Segment Start: Data supplied

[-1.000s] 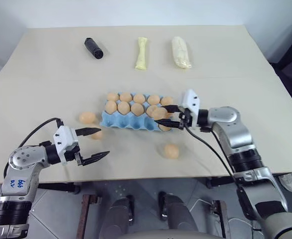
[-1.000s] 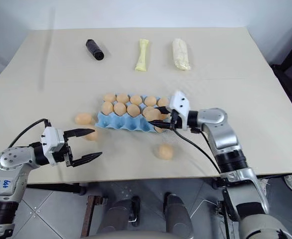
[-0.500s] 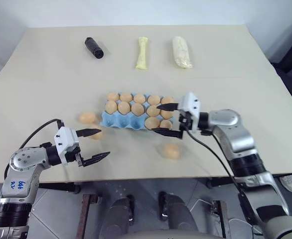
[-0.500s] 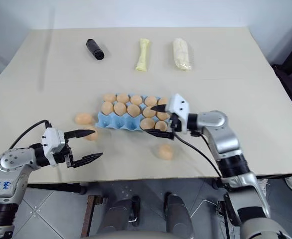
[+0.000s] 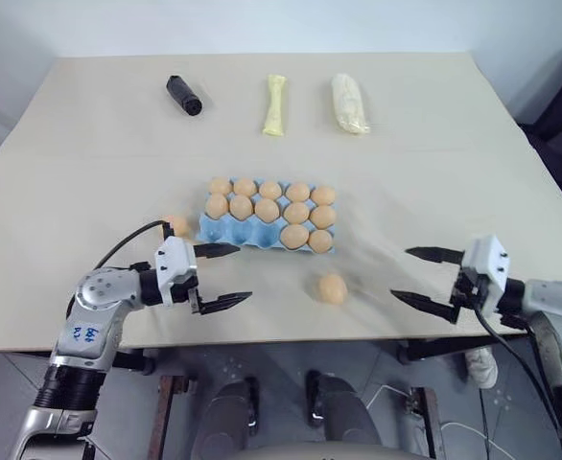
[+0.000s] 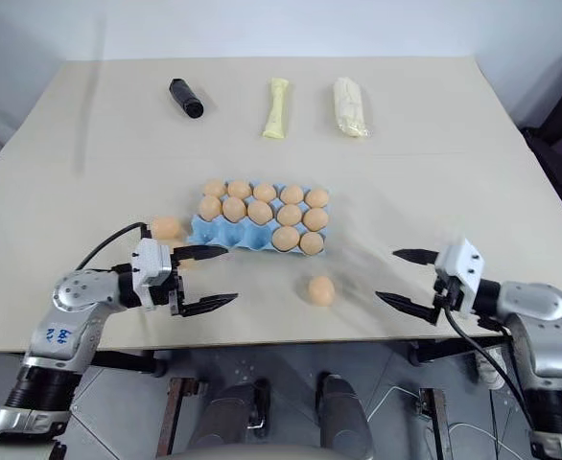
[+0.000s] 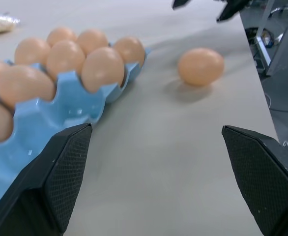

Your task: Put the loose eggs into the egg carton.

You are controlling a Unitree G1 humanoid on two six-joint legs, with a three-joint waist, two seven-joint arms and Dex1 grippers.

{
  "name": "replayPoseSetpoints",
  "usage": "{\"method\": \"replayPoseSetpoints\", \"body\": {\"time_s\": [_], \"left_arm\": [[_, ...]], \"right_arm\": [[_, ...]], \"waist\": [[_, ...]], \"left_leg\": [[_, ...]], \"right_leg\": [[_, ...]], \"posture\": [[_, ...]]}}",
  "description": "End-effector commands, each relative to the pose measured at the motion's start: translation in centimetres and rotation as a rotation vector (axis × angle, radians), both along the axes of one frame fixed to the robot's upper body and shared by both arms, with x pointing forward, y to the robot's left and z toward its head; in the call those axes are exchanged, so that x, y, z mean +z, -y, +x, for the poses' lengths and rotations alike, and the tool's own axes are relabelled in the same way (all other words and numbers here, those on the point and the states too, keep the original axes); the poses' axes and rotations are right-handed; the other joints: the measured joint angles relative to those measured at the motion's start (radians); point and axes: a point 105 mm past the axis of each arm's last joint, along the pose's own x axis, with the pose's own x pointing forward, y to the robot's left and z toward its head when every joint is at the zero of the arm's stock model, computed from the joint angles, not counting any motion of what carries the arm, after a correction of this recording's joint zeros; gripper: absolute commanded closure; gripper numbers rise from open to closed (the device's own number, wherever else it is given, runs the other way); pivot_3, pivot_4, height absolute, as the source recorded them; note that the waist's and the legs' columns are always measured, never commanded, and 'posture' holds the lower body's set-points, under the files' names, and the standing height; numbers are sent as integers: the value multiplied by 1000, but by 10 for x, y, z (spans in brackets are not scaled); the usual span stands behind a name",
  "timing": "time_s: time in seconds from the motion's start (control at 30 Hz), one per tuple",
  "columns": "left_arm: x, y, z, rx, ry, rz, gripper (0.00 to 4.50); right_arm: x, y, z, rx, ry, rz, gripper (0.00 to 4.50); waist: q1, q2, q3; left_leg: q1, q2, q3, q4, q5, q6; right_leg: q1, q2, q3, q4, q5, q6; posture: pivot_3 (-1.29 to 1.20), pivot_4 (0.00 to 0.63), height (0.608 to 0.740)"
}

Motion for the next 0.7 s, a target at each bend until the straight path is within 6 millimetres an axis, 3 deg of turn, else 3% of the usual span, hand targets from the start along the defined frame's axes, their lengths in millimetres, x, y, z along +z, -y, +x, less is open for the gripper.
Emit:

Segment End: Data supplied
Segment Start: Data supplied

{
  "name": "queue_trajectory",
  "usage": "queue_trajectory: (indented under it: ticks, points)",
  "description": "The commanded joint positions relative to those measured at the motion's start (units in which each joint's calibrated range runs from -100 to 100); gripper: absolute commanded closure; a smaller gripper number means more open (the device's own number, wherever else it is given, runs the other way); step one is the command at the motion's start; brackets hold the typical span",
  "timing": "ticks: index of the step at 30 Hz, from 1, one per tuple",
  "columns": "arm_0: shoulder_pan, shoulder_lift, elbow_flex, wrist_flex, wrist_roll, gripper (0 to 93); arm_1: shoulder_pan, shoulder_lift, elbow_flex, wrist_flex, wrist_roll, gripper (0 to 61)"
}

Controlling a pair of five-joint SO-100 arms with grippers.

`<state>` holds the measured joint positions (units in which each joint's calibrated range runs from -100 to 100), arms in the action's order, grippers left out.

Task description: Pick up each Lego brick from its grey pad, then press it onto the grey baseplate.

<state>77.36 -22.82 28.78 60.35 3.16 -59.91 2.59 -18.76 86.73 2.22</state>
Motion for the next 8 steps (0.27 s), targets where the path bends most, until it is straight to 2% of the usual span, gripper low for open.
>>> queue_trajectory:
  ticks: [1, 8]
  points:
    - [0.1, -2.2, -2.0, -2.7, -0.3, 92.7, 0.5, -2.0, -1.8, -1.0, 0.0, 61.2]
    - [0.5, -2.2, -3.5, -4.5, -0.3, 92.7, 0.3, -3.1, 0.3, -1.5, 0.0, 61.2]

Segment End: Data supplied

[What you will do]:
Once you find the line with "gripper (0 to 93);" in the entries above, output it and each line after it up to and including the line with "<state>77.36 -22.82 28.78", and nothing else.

[Task result]:
  "columns": "arm_0: shoulder_pan, shoulder_lift, elbow_flex, wrist_flex, wrist_roll, gripper (0 to 93); arm_1: shoulder_pan, shoulder_lift, elbow_flex, wrist_flex, wrist_roll, gripper (0 to 61)"
}

Controlling a pair of five-joint SO-100 arms with grippers.

`<state>` holds the measured joint positions (units in which each joint's calibrated range runs from -100 to 100), arms in the action's order, grippers left out.

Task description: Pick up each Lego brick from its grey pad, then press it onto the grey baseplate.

<state>77.36 -22.82 28.78 60.35 3.16 -59.91 2.59 -18.76 86.73 2.22</state>

With this output, the exercise is done.